I have an application running on the ARM host that writes to the PRU shared 
memory. The PRU core then manipulates that data and sends it out the EGPIO 
pins with exact timing.

For this to work, I need to have a steady supply of data bursts available 
to the PRU core - about 32 KiB each burst. This won't fit into the PRU 
shared memory (12 KiB), PRU memory (2x 8 KiB), or even spread out over all 
PRU memory (28 KiB total). So it's not possible to load the data into PRU 
memory and then kick off the PRU core to send it out the pins. There will 
be a necessary transfer of additional data from ARM host to PRU memory 
after the PRU has started sending data out through the EGPIO pins.

I've instrumented the PRU PASM code using the CYCLE register, and see that 
there is variable latency when the PRU is waiting for a memory block to be 
received from the ARM host. This can be upwards of 5 milliSec, which won't 
work for this application. I've tried using ionice to set class to realtime 
and priority to 0, but this had no appreciable effect.

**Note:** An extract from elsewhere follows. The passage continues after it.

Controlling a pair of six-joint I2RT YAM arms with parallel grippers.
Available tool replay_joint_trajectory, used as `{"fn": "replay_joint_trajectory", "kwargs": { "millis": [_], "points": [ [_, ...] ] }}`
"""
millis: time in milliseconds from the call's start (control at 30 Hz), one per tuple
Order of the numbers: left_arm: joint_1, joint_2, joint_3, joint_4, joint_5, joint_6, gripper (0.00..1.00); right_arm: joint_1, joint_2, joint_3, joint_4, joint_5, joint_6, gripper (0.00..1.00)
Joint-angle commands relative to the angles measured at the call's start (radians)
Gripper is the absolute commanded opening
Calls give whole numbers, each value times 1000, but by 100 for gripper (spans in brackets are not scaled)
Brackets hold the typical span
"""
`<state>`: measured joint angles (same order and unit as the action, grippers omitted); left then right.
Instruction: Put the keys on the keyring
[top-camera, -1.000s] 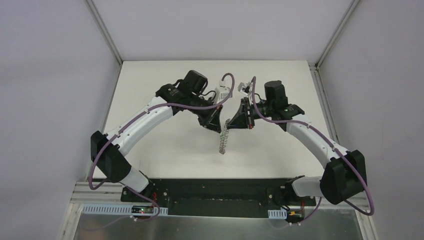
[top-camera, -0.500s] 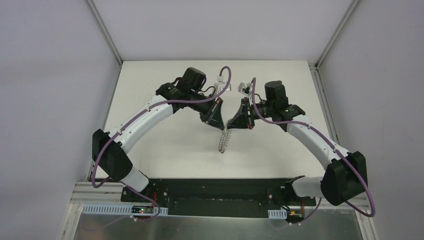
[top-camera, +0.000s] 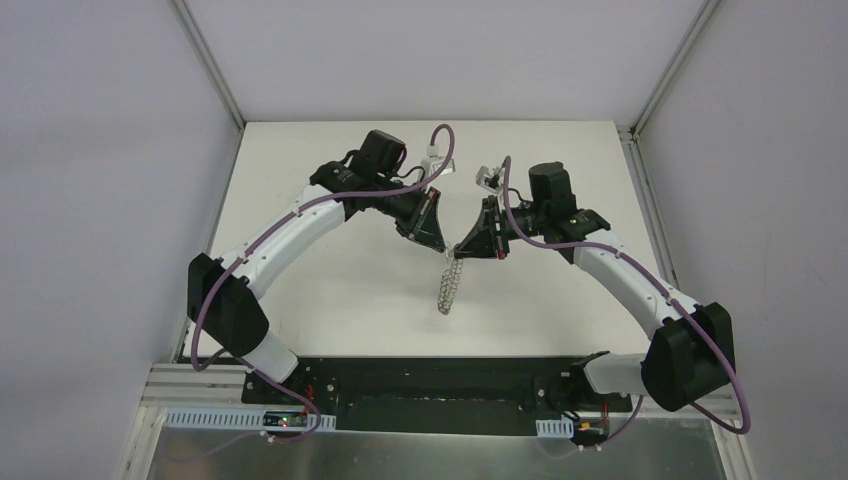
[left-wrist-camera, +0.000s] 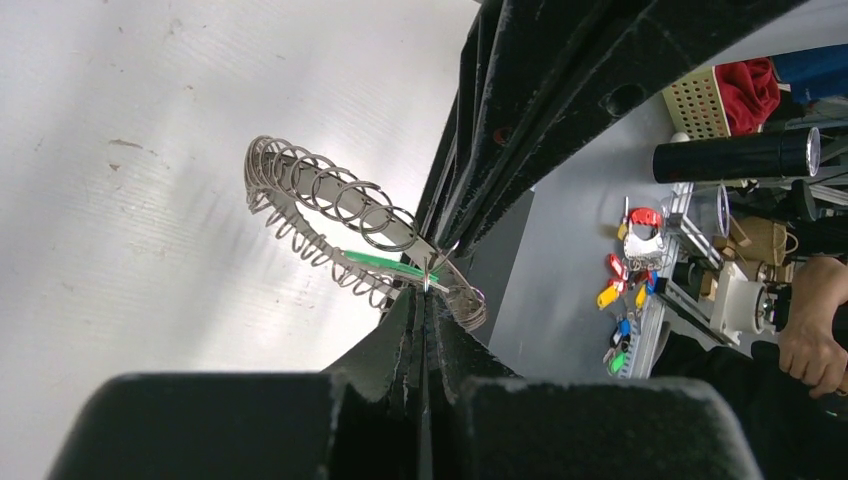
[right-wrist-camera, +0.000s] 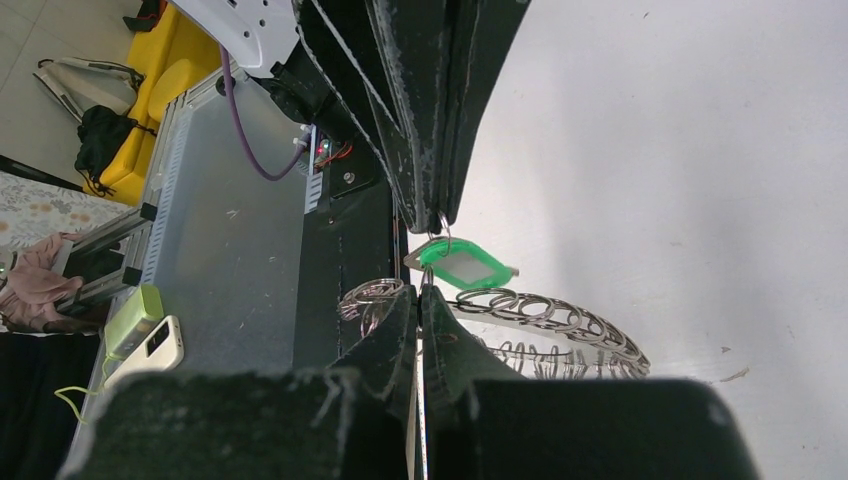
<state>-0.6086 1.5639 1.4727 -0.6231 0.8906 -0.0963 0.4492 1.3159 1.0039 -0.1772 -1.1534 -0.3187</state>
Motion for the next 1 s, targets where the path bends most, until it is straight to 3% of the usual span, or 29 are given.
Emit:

Is there some way to reduce the latency of writing from ARM/Linux to the 
PRU memory? I've heard that some projects use DMA to transfer data from the 
PRU to host (ARM, system) DDR (e.g. BeagleLogic project) but nothing about 
the reverse direction. Does this even make sense? Will the kernel already 
be invoking DMA during a memcpy from user virtual address space to the 
mmap'd physical PRU memory address?

I need to  provide about 32 KiB to the PRU within 5 milliSec, repeating 
every 20 milliSec. This seems like it should be easily accomplished, if a 
USB driver can sustain 480 Mbps data rates. I must be approaching this the 
wrong way. Any suggestions on how this should be architected will be 
greatly appreciated.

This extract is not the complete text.